Indonesia has announced it will allow a boat packed with Rohingya refugees, which had become stranded off its coast, to dock after calls from aid organisations and rights groups to allow the vessel to seek refuge.
“Today, the Indonesian government decided, in the name of humanity, to give refuge to Rohingya refugees currently afloat on a boat near Biereun district, Aceh,” Armed Wijaya, an official at Indonesia’s chief security ministry, said in a statement on Wednesday.
The boat was first sighted in the waters off Bireuen, a district in Aceh province, on Sunday. Based on photos and reports from local fishermen, the passengers on the packed boat were overwhelmingly women and children.
Earlier Indonesia had said on Tuesday that they would provide the roughly 120 passengers on board with food, medicine and water, but would not allow them to seek refuge in the Southeast Asian country. Soon after, many organisations including the UN refugee agency called for the immediate, life-saving disembarkation of a group of Rohingya refugees in distress at sea off the coast of Indonesia.
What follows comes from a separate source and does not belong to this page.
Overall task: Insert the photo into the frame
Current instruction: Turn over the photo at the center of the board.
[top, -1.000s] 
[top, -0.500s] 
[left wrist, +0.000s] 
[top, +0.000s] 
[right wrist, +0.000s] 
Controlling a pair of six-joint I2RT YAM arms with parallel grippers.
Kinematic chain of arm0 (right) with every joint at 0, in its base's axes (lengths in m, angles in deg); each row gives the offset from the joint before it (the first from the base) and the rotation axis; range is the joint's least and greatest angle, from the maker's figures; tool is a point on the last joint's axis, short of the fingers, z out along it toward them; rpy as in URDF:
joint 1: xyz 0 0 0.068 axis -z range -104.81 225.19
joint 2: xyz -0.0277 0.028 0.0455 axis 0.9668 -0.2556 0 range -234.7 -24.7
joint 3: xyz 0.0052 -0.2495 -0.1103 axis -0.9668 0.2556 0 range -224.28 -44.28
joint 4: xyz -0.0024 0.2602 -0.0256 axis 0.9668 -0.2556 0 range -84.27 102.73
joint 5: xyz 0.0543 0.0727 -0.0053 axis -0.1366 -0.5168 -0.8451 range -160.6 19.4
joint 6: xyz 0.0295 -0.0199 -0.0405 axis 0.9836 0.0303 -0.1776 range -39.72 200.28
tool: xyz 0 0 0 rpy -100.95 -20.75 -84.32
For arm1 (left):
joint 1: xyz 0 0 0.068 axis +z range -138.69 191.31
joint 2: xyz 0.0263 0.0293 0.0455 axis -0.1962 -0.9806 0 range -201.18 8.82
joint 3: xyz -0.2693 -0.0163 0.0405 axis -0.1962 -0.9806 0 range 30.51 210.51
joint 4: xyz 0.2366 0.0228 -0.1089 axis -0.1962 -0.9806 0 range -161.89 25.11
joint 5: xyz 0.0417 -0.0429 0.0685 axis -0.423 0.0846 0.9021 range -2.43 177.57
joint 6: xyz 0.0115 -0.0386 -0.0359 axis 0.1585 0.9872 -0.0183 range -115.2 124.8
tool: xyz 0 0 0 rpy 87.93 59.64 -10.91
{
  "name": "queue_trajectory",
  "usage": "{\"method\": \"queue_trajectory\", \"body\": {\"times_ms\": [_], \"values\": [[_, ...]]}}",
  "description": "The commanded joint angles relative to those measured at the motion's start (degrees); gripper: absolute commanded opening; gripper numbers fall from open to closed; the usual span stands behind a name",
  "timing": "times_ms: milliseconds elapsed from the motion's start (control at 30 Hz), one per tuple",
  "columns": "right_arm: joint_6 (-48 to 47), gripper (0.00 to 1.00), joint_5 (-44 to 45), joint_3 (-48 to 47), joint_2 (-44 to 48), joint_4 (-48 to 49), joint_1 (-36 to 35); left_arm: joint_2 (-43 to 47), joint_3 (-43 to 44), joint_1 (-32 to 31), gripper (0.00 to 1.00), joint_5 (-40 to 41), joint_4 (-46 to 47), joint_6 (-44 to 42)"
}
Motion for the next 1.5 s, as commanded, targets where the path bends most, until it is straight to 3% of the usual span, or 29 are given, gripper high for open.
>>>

“The decision was made after considering the emergency conditions the refugees are experiencing onboard the boat,” Wijaya said. Its passengers were mostly women and children, he added.
Since August 2017, more than 700,000 Rohingya Muslims fled from Buddhist-majority Myanmar to camps in Bangladesh when the Myanmar military launched a clearance operation in response to attacks by a rebel group. Myanmar security forces have been accused of heinous crimes, including mass rapes and burning thousands of homes.
Rohingya have faced violence, persecution and forced displacement for decades.